NHL NEWS

NHL NEWS

‘EVERY DEFENSEMAN WHO COMES IN HERE GETS BETTER’ FOR PANTHERS

EDMONTON — Nate Schmidt saw how some NHL defensemen were finding their game again with the Florida Panthers and coach Paul Maurice. Since signing a one-year contract with them on July 3, the 33-year-old defenseman has experienced that firsthand.

“The best way I can describe it is he frees you up to play the style of game you were meant to play,” said Schmidt, who also played for Maurice with the Winnipeg Jets in 2021-22. “He doesn’t ask anyone to skate end to end, he doesn’t ask anyone to do anything more than what they can or should be doing. That just takes a lot of pressure off guys, and he understands that this is the way you want to look.”

Centuries ago, Juan Ponce de Leon supposedly searched for the Fountain of Youth in modern-day Florida. For Schmidt and other defensemen, including Gustav Forsling, 28, and Dmitry Kulikov, 34, South Florida has definitely been the place to revitalize their games. Before Schmidt’s arrival, Forsling and Kulikov proved to be big keys for the Panthers when they won the first Stanley Cup in their history last year.

They’re trying to do it again this year, once again facing the Edmonton Oilers in the Stanley Cup Final. Following a 5-4 double-overtime win in Game 2 on Friday, the best-of-7 series is tied 1-1 with Game 3 at Amerant Bank Arena in Sunrise, Florida, on Monday (8 p.m. ET; MAX, truTV, TNT, SN, TVAS, CBC).

Forsling was claimed off waivers from the Carolina Hurricanes on Jan. 9, 2021. He signed an eight-year contract with the Panthers on March 7, 2024, and plays on the top defense pair with Aaron Ekblad. Schmidt signed with Florida two days after Winnipeg bought out the final season of a six-year, $35.7 million contract ($5.95 million average annual value) he signed with the Vegas Golden Knights on Oct. 25, 2018. He’s on the third pair with Kulikov, the No. 14 pick by the Panthers in the 2009 NHL Draft who played for seven different NHL teams before returning to Florida in 2023-24.

Forsling had 31 points (11 goals, 20 assists) in 80 games during the regular season, second among Florida defensemen behind Ekblad (33 points; three goals, 30 assists in 56 games) and four points (one goal, three assists) in 18 playoff games.
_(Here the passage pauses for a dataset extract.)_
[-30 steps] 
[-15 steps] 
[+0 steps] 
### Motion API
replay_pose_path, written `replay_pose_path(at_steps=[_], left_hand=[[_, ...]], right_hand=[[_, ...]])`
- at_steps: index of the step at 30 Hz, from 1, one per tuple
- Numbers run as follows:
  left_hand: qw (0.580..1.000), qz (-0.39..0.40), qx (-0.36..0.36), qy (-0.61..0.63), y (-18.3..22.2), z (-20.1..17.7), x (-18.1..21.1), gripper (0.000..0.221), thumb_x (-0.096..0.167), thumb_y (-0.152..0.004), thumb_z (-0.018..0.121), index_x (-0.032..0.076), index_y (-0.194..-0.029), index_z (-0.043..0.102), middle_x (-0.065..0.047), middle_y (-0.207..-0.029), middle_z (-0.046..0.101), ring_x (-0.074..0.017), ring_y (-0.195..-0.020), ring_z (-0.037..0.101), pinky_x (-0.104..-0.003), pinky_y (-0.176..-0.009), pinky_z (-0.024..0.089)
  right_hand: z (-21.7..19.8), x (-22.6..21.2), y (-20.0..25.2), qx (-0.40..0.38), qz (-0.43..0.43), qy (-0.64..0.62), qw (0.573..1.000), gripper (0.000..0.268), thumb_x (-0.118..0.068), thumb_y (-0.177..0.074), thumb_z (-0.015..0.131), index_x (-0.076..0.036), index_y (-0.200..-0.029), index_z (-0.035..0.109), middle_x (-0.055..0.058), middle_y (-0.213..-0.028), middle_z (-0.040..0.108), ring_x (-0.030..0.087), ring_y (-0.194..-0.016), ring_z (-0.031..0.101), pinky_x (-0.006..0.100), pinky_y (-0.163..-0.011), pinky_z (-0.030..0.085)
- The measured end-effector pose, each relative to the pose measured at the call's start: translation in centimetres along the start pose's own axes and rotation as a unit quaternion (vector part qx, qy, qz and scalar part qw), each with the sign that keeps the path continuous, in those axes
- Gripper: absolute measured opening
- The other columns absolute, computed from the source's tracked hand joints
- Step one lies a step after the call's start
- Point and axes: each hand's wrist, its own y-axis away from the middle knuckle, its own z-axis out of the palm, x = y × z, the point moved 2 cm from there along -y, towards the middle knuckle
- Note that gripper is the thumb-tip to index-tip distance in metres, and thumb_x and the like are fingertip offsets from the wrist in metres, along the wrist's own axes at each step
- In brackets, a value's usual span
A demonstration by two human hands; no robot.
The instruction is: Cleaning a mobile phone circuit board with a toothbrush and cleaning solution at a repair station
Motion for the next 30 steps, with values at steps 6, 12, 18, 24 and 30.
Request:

Schmidt had 19 points (five goals, 14 assists) in 80 regular-season games and has nine points (three goals, six assists) in 18 playoff games.

Kulikov had 13 points (four goals, nine assists) in 70 regular-season games and has four points (one goal, three assists) in 18 playoff games. His clear of the puck near goalie Sergei Bobrovsky led to forward Sam Reinhart’s series- and Cup-clinching goal with 4:49 to play in the Panthers’ 2-1 win in Game 7 against the Oilers last year.

Maurice gets some credit for helping defensemen find their game again, but so does the cohesiveness of Florida’s locker room, and so does Sylvain Lefebvre, Maurice’s assistant in Florida since 2022. General manager Bill Zito said Lefebvre is “a wonderful teacher, a wonderful person who’s extracted the most out of everyone.

“I don’t know, every defenseman who comes in here gets better,” Zito said. “They improve. Even the veterans improve. Looking back at (former Panthers defenseman Radko) Gudas, who was an older player. He improved. ‘Sly’’s expertise, his professionalism, who he is as a person goes in tandem with that (locker) room: It’s so special that they just pull the good qualities out of you. There’s no better way for me to try and explain it than that.”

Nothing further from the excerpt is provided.